Un tel dispositif permet, à priori, d'utiliser un moteur à son régime de fonctionnement optimal, de minimiser la consommation d'énergie, de maximiser la puissance et le couple disponible, ou d'éviter les changements de régime brusques dus aux paliers des rapports de boîte. Le système de transmission variable en continu existait sous différentes formes, comme DAF qui produit en 1958 le modèle 600 doté d'une transmission «Variomatic». Une première expérience dans la compétition avaitmême été initiée entre DAF et Brabham dans les années 60, avec une Formule 3. Les résultats avaient été honnêtes mais ils avaient rencontré des soucis d'aérodynamisme et de fiabilité. Le problème pour utiliser une telle technologie dans les voitures de course était la difficulté de trouver une courroie suffisamment solide pour supporter la puissance d'un moteur F1.
Williams va jusqu'au bout
Les ingénieurs Williams trouvent finalement les matériaux aptes à résister aux 850 chevaux délivrés par le V10 Renault. En Juillet 1993, sur le petit circuit de Pembrey, Alain Menu et David Coulthard étrennent une FW15 équipée du système CVT conçu en collaboration avec la société Van Doorne, celle qui fut derrière le fameux Variomatic de DAF. Aucun chrono officiel ne filtre, mais la vidéo tournée pour l'occasion parle d'elle-même : la perception du bruit d'une F1 change radicalement avec un moteur au régime optimal constant, produisant un son monocorde. La seule variation de son survient lorsque la voiture passe de son régime de ralenti de 12500 tr/min (!), utilisé pour le lancement, à sa vitesse de fonctionnement constante de 15000 tr/min. Les quelques spectateurs furent également étonnés de voir la FW15 prendre des virages à faible allure...avec un régime moteur maximal.

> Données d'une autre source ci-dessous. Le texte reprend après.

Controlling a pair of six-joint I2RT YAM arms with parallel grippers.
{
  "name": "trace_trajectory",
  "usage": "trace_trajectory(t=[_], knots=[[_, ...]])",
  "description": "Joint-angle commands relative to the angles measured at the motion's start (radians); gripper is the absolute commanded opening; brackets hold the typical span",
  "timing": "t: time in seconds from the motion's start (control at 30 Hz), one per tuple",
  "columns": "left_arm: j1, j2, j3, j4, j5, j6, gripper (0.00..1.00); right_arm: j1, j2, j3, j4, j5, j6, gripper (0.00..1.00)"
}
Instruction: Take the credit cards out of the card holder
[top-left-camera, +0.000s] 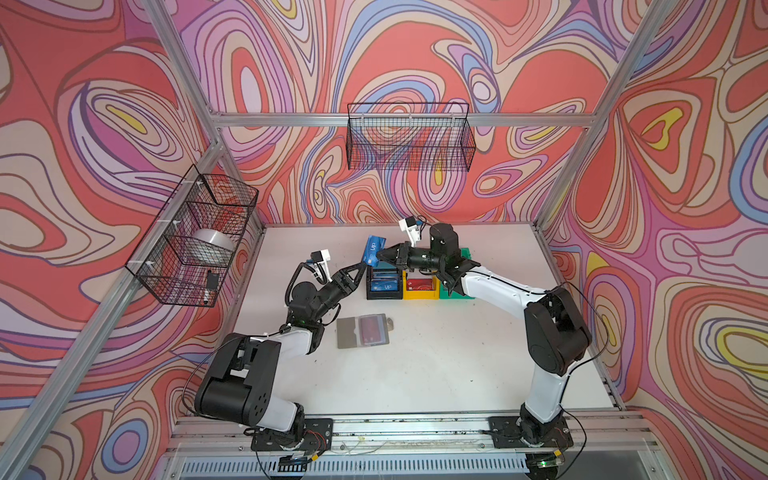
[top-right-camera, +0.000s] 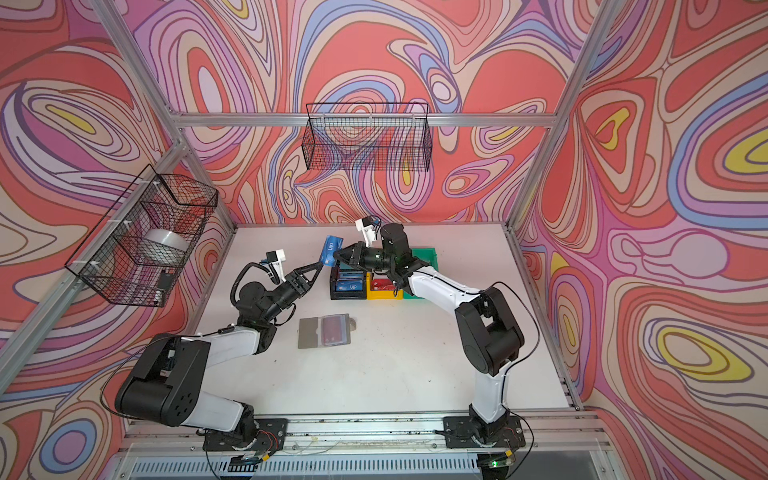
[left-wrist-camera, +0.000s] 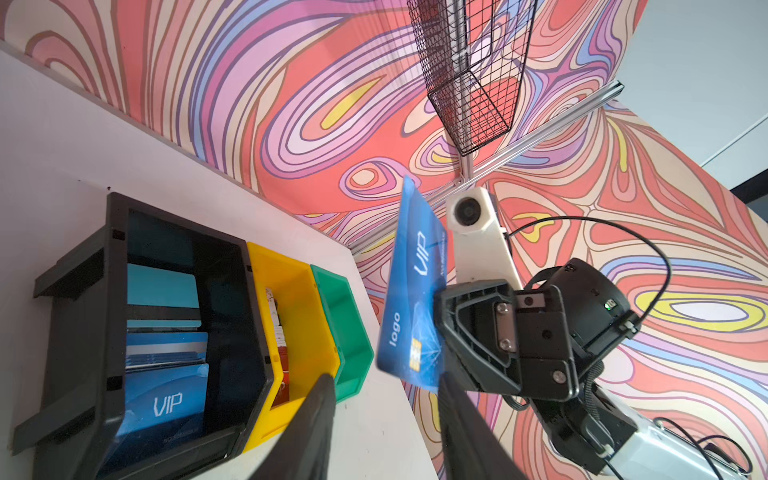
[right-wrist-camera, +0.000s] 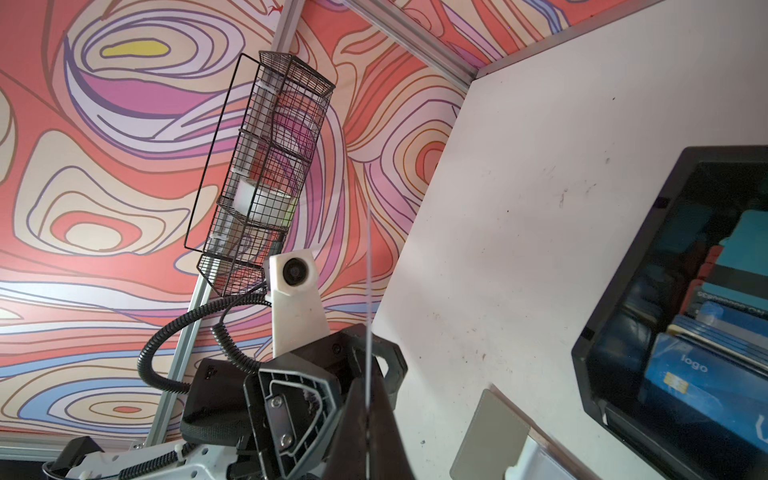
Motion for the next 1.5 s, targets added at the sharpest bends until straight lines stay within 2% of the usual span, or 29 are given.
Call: trace_trajectory(t=[0.0,0.23,0.37,0.47,0.6,0.67,0.77,0.87,0.93,1.03,1.07,1.17,1.23,1.37,1.47], knots=[[-0.007,-0.02,0.0,0.068,-0.014,0.01,0.44,-0.001,0.018,-0.013,0.025,-0.01,0.007,0.0],[-0.02,0.015,0.021,0.09,-0.026,0.011,0.44,-0.001,0.023,-0.027,0.083,-0.033,0.05,0.0],[-0.038,0.028,0.02,0.086,-0.047,0.03,0.39,0.0,0.028,-0.03,0.106,-0.052,0.068,0.0],[-0.049,0.034,0.077,0.054,-0.05,0.039,0.36,0.002,0.027,-0.035,0.111,-0.052,0.069,0.0],[-0.056,0.047,0.085,0.078,-0.052,0.03,0.35,0.004,0.029,-0.039,0.113,-0.055,0.069,0.0],[-0.057,0.047,0.089,0.066,-0.054,0.028,0.29,0.004,0.032,-0.042,0.117,-0.058,0.072,0.0],[-0.058,0.049,0.094,0.051,-0.05,0.028,0.13,0.004,0.034,-0.042,0.122,-0.064,0.075,0.0],[-0.057,0.052,0.096,0.049,-0.05,0.023,0.07,0.004,0.033,-0.042,0.125,-0.07,0.081,0.0],[-0.057,0.052,0.099,0.044,-0.054,0.023,0.0,0.003,0.034,-0.041,0.124,-0.073,0.081,0.0],[-0.057,0.047,0.116,-0.002,-0.041,0.028,0.0,0.004,0.035,-0.041,0.118,-0.087,0.076,0.0],[-0.058,0.046,0.123,-0.02,-0.03,0.035,0.0,0.003,0.035,-0.04,0.107,-0.097,0.067,0.03],[-0.058,0.032,0.143,-0.091,-0.013,0.053,0.0,-0.002,0.017,-0.014,-0.02,-0.109,-0.017,0.31],[-0.057,0.015,0.168,-0.199,0.008,0.084,0.0,-0.015,-0.008,0.014,-0.155,-0.095,-0.114,0.4],[-0.05,-0.018,0.232,-0.439,0.074,0.175,0.0,-0.069,-0.062,0.084,-0.408,-0.074,-0.307,0.48],[-0.035,-0.037,0.284,-0.624,0.125,0.252,0.0,-0.136,-0.094,0.118,-0.527,-0.087,-0.385,0.51]])
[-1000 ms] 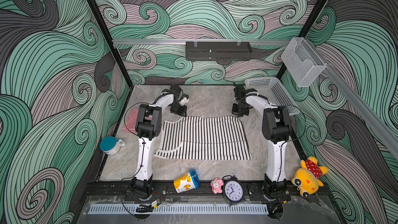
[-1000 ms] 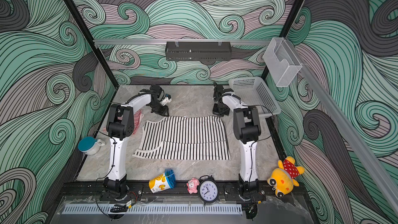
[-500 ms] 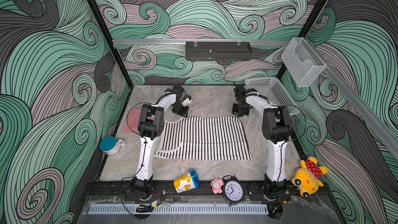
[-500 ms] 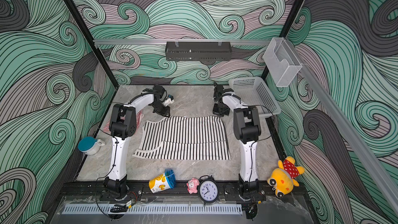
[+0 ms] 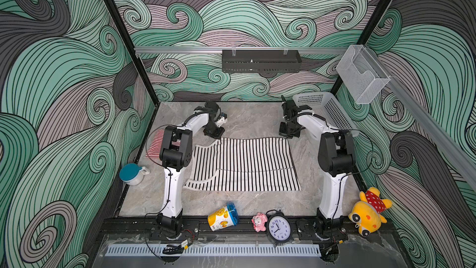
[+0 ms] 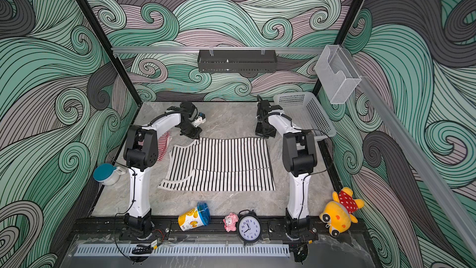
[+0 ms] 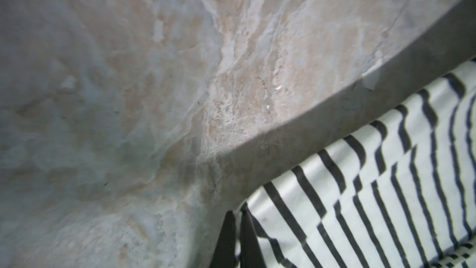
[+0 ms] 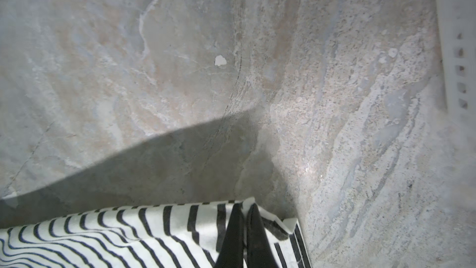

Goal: Fold and stack the tank tops

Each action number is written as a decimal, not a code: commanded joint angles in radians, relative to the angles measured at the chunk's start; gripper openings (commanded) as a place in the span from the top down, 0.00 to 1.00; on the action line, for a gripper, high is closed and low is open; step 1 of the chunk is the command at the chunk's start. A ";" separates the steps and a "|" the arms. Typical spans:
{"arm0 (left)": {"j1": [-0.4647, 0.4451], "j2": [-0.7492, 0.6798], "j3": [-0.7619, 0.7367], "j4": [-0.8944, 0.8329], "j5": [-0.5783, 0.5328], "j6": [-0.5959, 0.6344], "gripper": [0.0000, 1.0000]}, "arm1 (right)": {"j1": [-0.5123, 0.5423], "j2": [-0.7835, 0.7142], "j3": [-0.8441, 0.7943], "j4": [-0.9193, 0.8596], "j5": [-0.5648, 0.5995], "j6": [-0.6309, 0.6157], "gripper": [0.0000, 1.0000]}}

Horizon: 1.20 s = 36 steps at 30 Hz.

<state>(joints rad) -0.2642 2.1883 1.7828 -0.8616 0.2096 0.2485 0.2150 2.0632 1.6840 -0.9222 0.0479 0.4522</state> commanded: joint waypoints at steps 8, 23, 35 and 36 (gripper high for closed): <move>0.000 -0.193 -0.086 -0.016 0.030 -0.008 1.00 | 0.011 -0.135 -0.128 0.024 0.007 -0.019 1.00; -0.032 -0.331 -0.329 -0.027 0.056 -0.002 0.97 | 0.011 -0.381 -0.462 0.101 -0.036 -0.026 1.00; -0.116 -0.423 -0.509 0.001 0.037 -0.008 0.93 | 0.007 -0.461 -0.648 0.166 -0.028 -0.010 1.00; -0.123 -0.419 -0.515 0.003 0.028 -0.006 0.93 | 0.005 -0.458 -0.650 0.167 -0.027 -0.011 1.00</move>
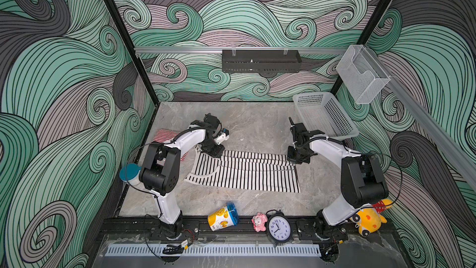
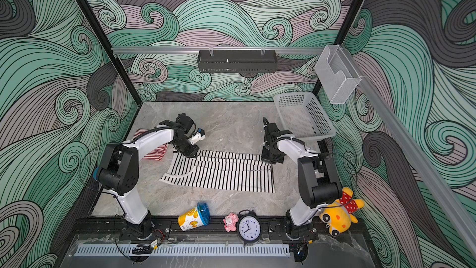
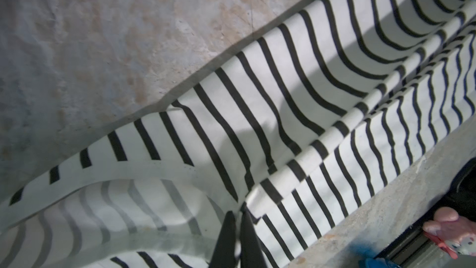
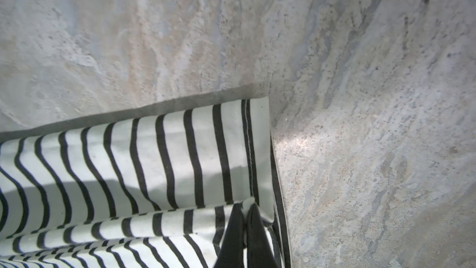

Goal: Fold and stack the tank tops

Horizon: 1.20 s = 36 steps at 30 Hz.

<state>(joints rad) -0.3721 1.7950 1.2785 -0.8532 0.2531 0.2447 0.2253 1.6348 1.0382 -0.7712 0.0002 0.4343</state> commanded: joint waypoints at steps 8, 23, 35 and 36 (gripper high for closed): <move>-0.031 0.016 -0.037 -0.009 -0.069 0.003 0.90 | -0.009 -0.034 -0.031 0.026 0.021 0.017 1.00; -0.036 0.038 -0.032 -0.084 -0.108 0.016 0.79 | -0.006 -0.161 -0.160 0.068 -0.091 0.047 0.80; -0.023 -0.024 0.025 -0.071 -0.233 0.054 0.75 | -0.006 -0.177 -0.121 0.070 -0.109 0.112 0.74; -0.014 -0.007 0.036 -0.056 -0.259 0.044 0.75 | -0.006 -0.154 -0.115 0.083 -0.110 0.117 0.75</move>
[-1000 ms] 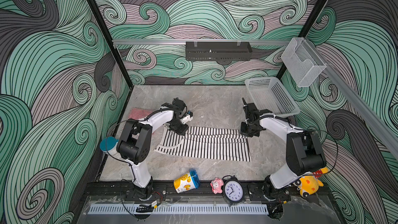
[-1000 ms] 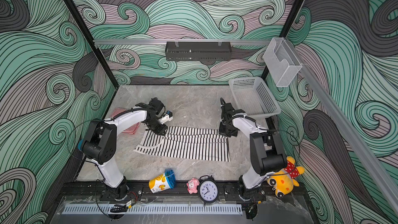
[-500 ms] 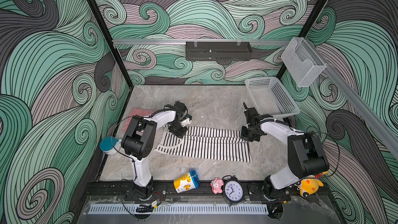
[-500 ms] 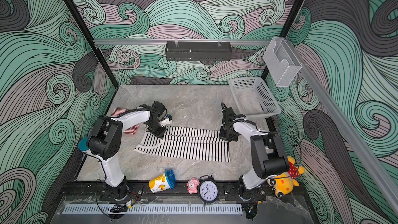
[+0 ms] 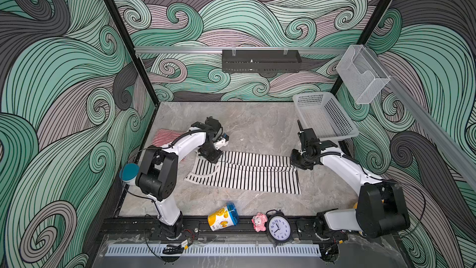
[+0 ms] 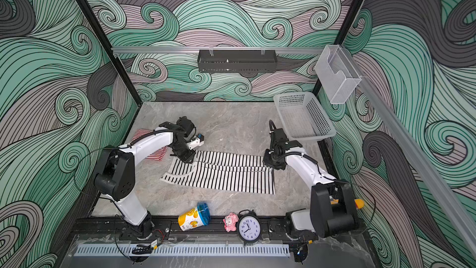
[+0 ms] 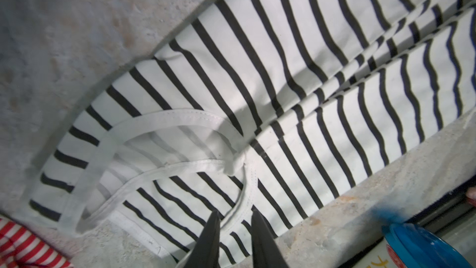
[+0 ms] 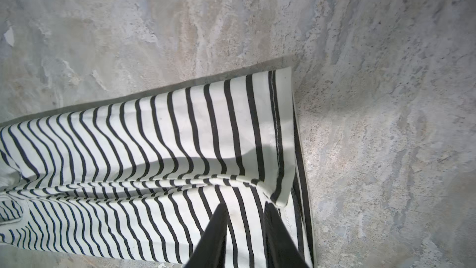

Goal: Fold and stack the tank tops

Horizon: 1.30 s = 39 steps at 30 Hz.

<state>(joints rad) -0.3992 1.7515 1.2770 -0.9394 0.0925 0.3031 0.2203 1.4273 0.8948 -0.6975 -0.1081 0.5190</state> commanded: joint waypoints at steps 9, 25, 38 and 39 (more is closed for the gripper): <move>0.103 0.079 0.043 0.145 -0.216 -0.043 0.75 | 0.005 0.147 0.012 0.068 -0.024 0.039 0.79; 0.189 0.216 -0.019 0.211 -0.392 0.014 0.76 | 0.008 0.107 -0.122 0.062 0.031 0.058 0.81; 0.186 0.163 0.133 0.080 -0.310 -0.006 0.76 | 0.010 0.064 -0.068 0.034 0.000 0.085 0.80; 0.184 0.141 0.147 0.063 -0.289 -0.011 0.75 | 0.010 0.051 -0.057 0.029 0.000 0.087 0.79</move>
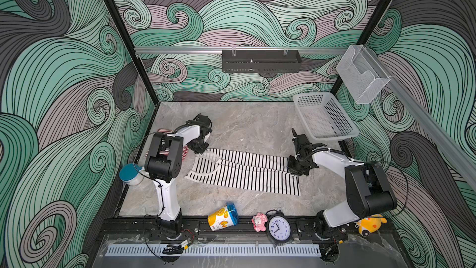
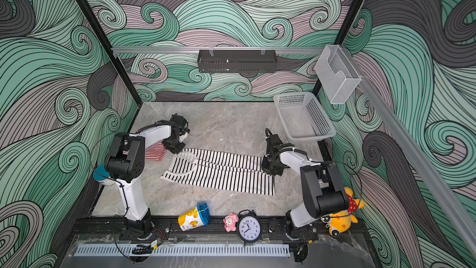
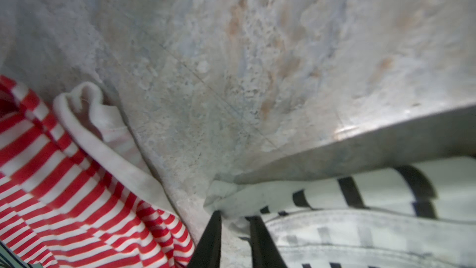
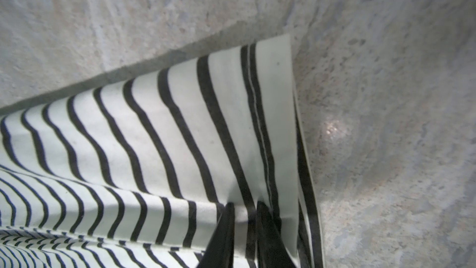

Il était donc difficile ainsi de faire un lien entre le bruit et la vitesse...étrange, et pas sûr que le public aurait apprécié !
Interdiction immédiate
Coulthard, très enthousiaste, évoque un confort de pilotage accru et une meilleure stabilité en courbe, bien que le frein moteur soit moins efficace. Surtout, quelques échos dans le paddock murmurent que la FW15 CVT aurait roulé plusieurs secondes plus vite que la monoplace à boîte conventionnelle. Arnaud Boulanger, ingénieur Renault ayant travaillé sur le projet, donna certaines précisions intéressantes : pour que la CVT soit réellement exploitable en course, Renault aurait été obligé de revoir la conception même du V10, pensé pour une plage d'utilisation plus large, et aurait du renforcer la durabilité des composants, soumis à des contraintes assez élevées ! La chaleur dégagée aurait été plus importante, nécessitant d'augmenter le refroidissement, donc les radiateurs et, in fine, de revoir toute la conception aéro de la monoplace.
Quoi qu'il en soit, suite aux rumeurs de performances délirantes, il n'en fallait pas davantage à la FIA pour réagir. Dans le règlement pour 1994 fut rajouté un point stipulant que les Formule 1 devaient posséder entre 4 et 7 rapports de vitesses fixes à l'avant. Une façon détournée de condamner la CVT au placard ! Coûte que coûte, les innovations allaient bon train. A même moment, Benetton testa un système de 4 roues directionnelles à Estoril ! Tout cela fut banni, mais d'autres problèmes surgiront, sur fond de monoplaces difficiles à conduire, d'accidents en série et aussi de triche. Par contre, le principe des transmissions à variation continue ont connu un bel essor dans l'automobile de série.